78ma MOSTRA DEL CINEMA DI VENEZIA 2021- IN CONCORSO

 

Pedro Almodóvar, un anno dopo il mediometraggio La Voce Umana, torna alla Mostra del Cinema di Venezia con una pellicola ancora una volta dedicata alla figura materna, ancora una volta incarnata da Penelope Cruz, già suora-madre in Tutto Su Mia Madre, madre-figlia in Volver, madre dell'alter ego del regista in Dolor y Gloria.

 

Qui un'intensa Cruz è Janis, una fotografa quarantenne rimasta inaspettatamente incinta di un antropologo forense (Israel Elejalde) che accetta di aiutarla nel progetto di riaprire la fossa comune delle vittime della Guerra Civile nel suo paesino, dove giace anche il bisnonno.

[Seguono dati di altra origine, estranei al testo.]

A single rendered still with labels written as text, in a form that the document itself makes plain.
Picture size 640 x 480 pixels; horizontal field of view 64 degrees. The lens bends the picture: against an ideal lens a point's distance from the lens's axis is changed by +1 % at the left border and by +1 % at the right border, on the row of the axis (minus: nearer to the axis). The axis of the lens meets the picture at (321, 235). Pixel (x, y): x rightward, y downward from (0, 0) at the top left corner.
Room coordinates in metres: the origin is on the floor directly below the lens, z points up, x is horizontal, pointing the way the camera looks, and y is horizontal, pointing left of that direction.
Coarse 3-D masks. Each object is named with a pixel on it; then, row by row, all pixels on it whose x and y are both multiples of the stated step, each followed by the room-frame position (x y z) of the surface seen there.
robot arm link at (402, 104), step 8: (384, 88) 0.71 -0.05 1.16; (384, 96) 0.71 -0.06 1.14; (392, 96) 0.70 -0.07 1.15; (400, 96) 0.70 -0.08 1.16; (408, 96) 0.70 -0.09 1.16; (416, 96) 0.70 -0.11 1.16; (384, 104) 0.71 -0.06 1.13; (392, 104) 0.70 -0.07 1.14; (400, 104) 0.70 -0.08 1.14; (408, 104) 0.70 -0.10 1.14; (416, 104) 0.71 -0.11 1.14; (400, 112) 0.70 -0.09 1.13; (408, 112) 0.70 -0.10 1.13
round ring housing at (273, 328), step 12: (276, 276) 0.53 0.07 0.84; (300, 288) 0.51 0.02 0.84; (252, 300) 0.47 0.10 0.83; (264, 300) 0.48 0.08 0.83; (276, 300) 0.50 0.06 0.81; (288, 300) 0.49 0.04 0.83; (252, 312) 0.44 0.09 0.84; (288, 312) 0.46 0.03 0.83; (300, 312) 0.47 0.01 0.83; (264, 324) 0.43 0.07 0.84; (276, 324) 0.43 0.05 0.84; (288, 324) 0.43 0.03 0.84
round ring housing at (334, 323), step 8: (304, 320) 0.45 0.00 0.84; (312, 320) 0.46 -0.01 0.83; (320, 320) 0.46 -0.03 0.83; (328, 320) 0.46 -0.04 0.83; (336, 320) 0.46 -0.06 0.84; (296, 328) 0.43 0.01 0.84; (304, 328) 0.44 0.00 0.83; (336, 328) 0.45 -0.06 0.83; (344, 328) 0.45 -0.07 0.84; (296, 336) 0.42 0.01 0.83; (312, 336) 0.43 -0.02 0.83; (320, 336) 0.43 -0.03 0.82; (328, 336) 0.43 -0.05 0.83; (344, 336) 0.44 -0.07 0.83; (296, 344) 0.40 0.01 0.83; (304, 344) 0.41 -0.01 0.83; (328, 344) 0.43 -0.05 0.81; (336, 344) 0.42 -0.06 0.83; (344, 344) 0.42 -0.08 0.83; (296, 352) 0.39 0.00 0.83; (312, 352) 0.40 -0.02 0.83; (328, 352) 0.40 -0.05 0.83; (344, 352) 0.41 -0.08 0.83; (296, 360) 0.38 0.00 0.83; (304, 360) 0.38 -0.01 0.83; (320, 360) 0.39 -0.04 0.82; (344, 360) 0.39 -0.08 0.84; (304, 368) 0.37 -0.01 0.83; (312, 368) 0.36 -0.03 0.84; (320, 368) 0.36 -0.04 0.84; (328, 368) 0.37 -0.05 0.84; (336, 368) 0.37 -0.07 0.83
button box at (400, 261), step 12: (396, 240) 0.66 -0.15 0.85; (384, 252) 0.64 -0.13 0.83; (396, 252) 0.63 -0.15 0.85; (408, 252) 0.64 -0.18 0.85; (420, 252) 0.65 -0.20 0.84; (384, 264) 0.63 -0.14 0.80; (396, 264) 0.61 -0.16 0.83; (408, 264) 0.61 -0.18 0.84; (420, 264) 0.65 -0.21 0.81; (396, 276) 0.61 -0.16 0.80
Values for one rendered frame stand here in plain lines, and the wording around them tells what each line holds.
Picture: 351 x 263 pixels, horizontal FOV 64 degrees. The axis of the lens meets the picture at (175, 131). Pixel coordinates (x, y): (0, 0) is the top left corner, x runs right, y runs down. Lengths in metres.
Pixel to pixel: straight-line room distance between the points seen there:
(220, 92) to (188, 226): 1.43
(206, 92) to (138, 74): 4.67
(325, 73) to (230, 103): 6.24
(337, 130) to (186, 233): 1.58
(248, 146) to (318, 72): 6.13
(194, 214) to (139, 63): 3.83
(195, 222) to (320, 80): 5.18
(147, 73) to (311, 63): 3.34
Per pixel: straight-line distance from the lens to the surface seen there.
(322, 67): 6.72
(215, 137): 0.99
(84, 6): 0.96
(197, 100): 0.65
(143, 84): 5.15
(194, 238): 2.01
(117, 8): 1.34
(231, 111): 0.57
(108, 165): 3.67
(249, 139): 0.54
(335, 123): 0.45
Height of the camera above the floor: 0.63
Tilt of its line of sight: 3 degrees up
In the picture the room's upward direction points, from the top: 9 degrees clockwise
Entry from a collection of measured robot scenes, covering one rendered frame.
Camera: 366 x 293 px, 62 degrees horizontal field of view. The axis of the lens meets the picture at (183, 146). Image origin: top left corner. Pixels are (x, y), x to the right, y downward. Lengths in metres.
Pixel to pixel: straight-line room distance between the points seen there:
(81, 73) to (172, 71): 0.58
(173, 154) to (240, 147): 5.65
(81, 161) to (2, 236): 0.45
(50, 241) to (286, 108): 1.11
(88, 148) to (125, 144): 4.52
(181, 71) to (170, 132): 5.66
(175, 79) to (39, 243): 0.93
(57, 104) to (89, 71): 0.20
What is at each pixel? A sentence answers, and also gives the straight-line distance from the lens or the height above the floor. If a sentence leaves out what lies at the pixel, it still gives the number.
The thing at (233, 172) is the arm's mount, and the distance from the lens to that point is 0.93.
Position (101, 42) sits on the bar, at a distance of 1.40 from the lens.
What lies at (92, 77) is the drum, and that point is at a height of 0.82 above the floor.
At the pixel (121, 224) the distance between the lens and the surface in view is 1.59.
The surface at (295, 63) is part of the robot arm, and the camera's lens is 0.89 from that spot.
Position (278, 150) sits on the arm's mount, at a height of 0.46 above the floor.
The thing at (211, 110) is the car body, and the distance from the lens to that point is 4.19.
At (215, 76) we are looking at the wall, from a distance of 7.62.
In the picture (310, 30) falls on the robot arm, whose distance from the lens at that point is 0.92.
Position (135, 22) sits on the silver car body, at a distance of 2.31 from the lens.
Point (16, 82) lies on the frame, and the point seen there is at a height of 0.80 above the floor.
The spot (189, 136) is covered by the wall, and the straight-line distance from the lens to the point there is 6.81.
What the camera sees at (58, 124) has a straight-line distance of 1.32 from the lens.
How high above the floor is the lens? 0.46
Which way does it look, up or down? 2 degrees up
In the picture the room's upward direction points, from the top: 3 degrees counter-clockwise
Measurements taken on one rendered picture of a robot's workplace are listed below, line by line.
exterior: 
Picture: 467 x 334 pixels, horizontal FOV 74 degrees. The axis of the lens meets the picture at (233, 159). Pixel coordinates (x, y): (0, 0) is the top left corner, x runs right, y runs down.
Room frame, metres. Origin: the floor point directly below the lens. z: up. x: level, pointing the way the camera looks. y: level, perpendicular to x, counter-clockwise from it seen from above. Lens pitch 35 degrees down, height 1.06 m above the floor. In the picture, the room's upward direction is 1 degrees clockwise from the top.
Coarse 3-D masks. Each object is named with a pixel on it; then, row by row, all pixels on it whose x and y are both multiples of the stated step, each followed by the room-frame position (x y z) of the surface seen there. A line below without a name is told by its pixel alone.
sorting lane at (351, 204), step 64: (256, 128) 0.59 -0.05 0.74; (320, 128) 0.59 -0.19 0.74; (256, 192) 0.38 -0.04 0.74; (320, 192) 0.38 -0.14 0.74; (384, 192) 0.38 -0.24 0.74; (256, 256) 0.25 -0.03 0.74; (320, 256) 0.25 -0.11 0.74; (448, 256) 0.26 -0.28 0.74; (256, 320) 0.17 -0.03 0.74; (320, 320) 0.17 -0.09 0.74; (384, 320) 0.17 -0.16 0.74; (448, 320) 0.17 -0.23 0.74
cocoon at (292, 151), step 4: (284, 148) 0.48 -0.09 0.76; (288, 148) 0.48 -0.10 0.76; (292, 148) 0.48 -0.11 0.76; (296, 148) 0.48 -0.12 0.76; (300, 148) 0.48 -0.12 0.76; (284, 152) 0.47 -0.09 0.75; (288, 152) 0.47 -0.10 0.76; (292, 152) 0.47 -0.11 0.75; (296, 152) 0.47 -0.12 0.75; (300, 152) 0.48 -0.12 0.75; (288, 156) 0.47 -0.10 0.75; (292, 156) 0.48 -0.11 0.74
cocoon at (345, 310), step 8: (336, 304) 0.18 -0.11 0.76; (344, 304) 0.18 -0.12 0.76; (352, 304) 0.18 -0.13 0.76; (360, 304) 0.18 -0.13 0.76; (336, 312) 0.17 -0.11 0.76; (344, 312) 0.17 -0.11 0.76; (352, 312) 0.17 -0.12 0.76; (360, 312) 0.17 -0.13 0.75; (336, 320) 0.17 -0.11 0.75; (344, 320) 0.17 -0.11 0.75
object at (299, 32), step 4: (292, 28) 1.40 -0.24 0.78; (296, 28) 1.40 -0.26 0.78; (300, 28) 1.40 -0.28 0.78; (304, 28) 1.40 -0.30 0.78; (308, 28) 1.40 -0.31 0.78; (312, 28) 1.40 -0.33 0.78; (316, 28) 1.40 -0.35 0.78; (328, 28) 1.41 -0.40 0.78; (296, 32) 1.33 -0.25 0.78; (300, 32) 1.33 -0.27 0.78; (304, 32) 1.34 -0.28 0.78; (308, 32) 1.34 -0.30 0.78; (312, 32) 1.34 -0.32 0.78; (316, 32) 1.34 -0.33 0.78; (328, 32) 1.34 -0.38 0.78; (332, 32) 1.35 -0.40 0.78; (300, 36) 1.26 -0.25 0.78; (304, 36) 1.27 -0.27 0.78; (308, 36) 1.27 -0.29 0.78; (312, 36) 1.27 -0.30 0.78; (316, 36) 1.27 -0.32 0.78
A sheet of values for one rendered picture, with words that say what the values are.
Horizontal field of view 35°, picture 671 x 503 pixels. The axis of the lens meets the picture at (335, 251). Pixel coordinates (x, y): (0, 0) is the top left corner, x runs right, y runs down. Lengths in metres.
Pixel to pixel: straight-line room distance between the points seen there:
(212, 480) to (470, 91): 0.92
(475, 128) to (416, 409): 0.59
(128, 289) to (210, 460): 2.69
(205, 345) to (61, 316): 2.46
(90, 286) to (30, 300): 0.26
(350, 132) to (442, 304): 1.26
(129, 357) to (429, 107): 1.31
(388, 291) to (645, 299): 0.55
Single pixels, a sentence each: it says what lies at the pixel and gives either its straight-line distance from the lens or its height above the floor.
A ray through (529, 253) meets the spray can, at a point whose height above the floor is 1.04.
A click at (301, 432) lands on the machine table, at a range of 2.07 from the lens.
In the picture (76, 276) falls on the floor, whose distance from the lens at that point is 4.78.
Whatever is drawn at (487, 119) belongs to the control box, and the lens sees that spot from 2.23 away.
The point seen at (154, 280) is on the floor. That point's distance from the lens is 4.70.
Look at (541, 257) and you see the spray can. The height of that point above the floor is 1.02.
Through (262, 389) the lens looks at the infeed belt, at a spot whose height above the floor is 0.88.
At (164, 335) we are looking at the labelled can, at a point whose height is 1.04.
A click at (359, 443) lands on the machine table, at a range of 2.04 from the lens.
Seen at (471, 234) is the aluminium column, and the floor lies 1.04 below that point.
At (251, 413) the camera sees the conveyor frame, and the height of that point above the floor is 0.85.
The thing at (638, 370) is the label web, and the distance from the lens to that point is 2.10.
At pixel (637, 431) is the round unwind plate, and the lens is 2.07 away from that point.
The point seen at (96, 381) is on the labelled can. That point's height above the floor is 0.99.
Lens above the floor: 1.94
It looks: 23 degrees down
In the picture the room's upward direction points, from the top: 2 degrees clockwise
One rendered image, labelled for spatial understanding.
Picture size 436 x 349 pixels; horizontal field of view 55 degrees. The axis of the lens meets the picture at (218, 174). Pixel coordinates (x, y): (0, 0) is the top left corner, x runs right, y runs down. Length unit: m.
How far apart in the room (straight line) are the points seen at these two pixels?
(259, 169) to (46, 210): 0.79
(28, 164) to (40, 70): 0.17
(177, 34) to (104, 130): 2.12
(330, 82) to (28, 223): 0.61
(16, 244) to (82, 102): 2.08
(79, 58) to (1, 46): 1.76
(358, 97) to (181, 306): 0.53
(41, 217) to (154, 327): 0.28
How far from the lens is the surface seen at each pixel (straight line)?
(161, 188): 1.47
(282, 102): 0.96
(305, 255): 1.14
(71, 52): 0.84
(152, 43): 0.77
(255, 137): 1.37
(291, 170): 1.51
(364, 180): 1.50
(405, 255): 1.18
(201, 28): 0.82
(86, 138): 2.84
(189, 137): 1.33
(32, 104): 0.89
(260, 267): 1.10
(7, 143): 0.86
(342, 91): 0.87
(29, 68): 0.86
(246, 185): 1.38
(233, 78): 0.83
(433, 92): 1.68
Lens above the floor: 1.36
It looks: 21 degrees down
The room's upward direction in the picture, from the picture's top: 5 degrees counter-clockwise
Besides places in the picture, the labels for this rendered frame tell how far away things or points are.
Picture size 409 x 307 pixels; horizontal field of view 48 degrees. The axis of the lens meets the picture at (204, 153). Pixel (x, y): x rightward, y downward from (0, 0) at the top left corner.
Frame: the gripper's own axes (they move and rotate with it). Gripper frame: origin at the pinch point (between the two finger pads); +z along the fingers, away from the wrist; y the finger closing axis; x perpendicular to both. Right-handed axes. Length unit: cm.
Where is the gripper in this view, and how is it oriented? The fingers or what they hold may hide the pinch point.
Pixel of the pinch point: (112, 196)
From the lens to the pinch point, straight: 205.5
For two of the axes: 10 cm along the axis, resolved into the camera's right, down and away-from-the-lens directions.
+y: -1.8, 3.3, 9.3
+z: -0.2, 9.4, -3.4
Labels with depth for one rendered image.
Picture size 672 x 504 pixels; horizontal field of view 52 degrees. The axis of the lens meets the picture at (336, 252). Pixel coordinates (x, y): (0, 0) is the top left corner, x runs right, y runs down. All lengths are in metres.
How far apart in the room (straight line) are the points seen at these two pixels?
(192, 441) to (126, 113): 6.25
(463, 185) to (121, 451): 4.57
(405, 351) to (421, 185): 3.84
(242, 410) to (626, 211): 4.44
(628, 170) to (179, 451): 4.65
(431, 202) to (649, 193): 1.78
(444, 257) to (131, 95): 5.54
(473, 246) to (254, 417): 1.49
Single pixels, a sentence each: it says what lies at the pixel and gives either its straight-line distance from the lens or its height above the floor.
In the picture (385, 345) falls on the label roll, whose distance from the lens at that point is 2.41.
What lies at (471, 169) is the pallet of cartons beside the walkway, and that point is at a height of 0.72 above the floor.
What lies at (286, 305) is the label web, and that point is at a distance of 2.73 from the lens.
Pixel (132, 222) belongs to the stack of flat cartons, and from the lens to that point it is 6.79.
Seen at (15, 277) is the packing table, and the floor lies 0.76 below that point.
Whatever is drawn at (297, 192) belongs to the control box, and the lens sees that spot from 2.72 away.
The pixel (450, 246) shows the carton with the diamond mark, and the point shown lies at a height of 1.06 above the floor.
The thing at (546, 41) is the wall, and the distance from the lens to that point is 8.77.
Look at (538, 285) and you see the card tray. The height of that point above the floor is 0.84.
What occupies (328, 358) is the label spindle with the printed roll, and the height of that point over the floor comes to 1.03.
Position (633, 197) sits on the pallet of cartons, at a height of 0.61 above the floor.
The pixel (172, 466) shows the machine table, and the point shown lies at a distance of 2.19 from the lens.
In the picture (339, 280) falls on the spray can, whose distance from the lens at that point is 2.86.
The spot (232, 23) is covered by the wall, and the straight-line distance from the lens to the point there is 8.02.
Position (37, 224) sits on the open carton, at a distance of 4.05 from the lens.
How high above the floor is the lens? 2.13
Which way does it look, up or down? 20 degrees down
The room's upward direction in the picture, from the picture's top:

L'incontro nel reparto maternità con un'altra giovanissima madre, la diciassettenne Ana (Milena Smit) pare l'avvio di una bella amicizia intergenerazionale, ma sarà invece alla base (lo scopriremo più avanti) di un fatale errore che sconvolgerà la vita delle due donne, soprattutto quella di Janis.

 

C'è anche un'altra madre, quella di Ana (Aitana Sánchez-Gijón), che persegue una carriera di attrice teatrale tardivamente baciata dal successo, mentre quella di Janis era una hippie morta di overdose a ventisette anni, proprio come Janis Joplin di cui aveva dato il nome alla sua bambina.

 

Penélope Cruz, Milena Smit

Madres paralelas (2021): Penélope Cruz, Milena Smit

 

Il regista intreccia e stratifica il suo abbondante materiale narrativo in un melodramma incardinato sulla progressiva ricerca e scoperta della verità sulla propria maternità da parte di Janis, costruito quasi come un thriller dei sentimenti. Man mano che viene a galla la verità partecipiamo alla difficoltà di Janis ad accettarla e fare ciò che è giusto, cioè informarne Ana, al tomento con cui affronta gradualmente questo percorso di dolorosa separazione.

Come in tante altre sue pellicole a dominare le difficoltà c'è però una forte solidarietà femminile, un istinto materno che supera il legame biologico e tesse legami indistruttibili da parte di errori e beffardi scherzi del Fato.

 

Il filone delle vittime della Guerra Civile ritorna nel finale, con l'antropologo che tre anni dopo si mette finalmente alla testa dei lavori di scavo e riporta alla luce i poveri resti dei fucilati dai franchisti: se le due parti non sono perfettamente connesse, per Almodóvar era, si vede, fondamentale lanciare un messaggio sull'importanza del recupero della memoria storica per sanare le ferite del passato.

 

Girato con uno stile magari più controllato e meno esuberante di altre pellicole, con qualche tocco del suo estro visivo (una tenda bianca che sbatte nel vento rappresenta il sesso, la Cruz che va ad aprire la porta e nella soggettiva di chi bussa la vediamo vestita e pettinata diversamente, a segnalare un salto temporale), l'autore confeziona una pellicola solida ed avvincente, seppure un po' meno emozionate di Dolor y Gloria, un ulteriore ed inedito ritratto della sua ormai ampia galleria di figure materne.

 

Oltre a Penelope, in scena va un'altra musa almodovariana, il volto picassiano di Rossy De Palma che fa la migliore amica di Janis, la prima metterle una pulce nell'orecchio sull'aspetto inatteso della sua bambina.